Condividi
AD: article-top (horizontal)

Il consigliere Mario Cozzi critica duramente la giunta comunale di Teramo, affermando che il sindaco avrebbe dovuto rassegnare le dimissioni. La città è descritta come in uno stato di caos a causa di una gestione inefficiente.

Critiche alla gestione dei cantieri e dei servizi

Il consigliere Mario Cozzi, esponente di Forza Italia, ha espresso forte preoccupazione per la situazione attuale di Teramo. Durante un consiglio comunale, ha evidenziato una serie di criticità che affliggono la città. Tra queste, la mancanza di una programmazione efficace per i lavori pubblici. I cantieri procedono senza un ordine chiaro, causando disagi alla cittadinanza. Questa situazione contribuisce a un senso generale di disordine urbano.

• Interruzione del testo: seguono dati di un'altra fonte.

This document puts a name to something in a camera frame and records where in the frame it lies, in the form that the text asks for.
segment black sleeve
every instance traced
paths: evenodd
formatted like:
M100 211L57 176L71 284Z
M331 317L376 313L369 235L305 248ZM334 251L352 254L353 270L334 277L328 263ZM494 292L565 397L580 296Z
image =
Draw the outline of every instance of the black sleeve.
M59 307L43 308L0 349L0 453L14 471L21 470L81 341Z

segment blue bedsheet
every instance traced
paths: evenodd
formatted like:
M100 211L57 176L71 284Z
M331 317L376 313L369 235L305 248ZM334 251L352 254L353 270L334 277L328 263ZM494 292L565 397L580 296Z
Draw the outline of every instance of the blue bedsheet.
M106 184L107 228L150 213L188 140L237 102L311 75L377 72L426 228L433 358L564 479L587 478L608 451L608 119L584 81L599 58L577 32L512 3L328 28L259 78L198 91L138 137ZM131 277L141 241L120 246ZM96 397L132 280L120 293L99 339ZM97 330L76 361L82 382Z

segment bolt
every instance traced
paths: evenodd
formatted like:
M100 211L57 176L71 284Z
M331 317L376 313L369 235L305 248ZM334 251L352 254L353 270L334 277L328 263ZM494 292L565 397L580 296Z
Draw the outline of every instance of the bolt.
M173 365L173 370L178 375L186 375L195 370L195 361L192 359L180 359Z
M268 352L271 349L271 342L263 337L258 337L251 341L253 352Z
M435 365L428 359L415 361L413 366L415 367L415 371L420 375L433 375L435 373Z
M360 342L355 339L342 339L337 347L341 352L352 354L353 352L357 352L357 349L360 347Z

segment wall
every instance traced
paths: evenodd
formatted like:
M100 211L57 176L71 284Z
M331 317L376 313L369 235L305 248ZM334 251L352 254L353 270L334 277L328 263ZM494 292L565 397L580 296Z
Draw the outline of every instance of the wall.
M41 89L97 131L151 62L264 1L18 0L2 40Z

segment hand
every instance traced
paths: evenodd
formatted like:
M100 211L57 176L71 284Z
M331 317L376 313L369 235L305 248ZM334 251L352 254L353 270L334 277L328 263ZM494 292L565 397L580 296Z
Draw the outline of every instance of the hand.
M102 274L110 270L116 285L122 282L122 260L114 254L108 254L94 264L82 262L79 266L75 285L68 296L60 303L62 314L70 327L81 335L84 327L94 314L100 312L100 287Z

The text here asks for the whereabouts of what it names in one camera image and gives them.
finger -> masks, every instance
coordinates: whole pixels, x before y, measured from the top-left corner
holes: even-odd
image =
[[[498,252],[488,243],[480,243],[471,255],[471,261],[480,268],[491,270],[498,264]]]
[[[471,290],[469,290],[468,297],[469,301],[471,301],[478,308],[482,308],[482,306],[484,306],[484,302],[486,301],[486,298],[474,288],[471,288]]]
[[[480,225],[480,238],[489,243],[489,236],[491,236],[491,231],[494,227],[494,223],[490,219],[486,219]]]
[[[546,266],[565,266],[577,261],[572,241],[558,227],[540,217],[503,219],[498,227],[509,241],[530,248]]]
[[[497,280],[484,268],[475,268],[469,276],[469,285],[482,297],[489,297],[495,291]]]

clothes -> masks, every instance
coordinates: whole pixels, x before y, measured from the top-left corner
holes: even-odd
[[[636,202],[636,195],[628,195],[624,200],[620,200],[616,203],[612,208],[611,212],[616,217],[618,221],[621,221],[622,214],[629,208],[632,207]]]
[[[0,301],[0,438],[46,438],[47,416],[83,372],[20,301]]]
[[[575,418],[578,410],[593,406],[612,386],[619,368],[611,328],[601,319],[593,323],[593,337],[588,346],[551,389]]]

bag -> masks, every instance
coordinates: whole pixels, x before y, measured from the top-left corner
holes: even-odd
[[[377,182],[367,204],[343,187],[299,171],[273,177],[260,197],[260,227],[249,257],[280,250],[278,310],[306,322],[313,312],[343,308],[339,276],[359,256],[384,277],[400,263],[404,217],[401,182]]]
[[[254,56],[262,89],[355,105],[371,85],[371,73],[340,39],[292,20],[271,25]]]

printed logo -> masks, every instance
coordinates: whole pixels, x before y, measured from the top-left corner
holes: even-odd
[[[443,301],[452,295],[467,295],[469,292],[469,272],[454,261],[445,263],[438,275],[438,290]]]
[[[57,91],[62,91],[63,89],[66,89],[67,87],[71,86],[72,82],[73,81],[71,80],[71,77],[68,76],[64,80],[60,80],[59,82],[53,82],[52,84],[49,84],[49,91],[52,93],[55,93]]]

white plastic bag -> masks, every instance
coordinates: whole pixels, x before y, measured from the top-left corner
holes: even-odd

La gestione dei parcheggi rappresenta un altro punto dolente. Cozzi ha segnalato un vero e proprio caos nella disponibilità e nell'organizzazione degli spazi di sosta. Questo problema impatta negativamente sulla mobilità e sulla vivibilità del centro cittadino. Inoltre, sono state sollevate questioni relative all'illuminazione pubblica. Diverse aree della città risultano scarsamente illuminate, aumentando il senso di insicurezza per i residenti. La collaborazione con Enel per risolvere questi problemi sembra essere insufficiente.

Ritardi e costi eccessivi per opere pubbliche

Le opere pubbliche a Teramo sono state oggetto di severe critiche da parte del consigliere Cozzi. Egli ha denunciato come molti progetti richiedano tempi di realizzazione doppi rispetto al previsto. Di conseguenza, anche i costi lievitano in modo sproporzionato. Un esempio concreto riguarda il cantiere di Via Savini. Sono stati necessari ben 7 anni per avviare i lavori. Al termine, si è reso necessario spendere ulteriori 200mila euro per rimuovere il guano dei piccioni accumulatosi. Cozzi ha sottolineato come una maggiore attenzione e interventi periodici avrebbero potuto evitare questa spesa aggiuntiva.

Anche la realizzazione del nuovo municipio è stata citata come esempio di inefficienza. L'attesa per questo edificio è durata anni. Ora, una volta completato, si presenta già in condizioni precarie, con problemi strutturali. Il consigliere ritiene che i cittadini meritino risposte concrete e una gestione più efficiente delle risorse pubbliche. La percezione è quella di una città insicura, sporca e disordinata, priva di una visione a lungo termine.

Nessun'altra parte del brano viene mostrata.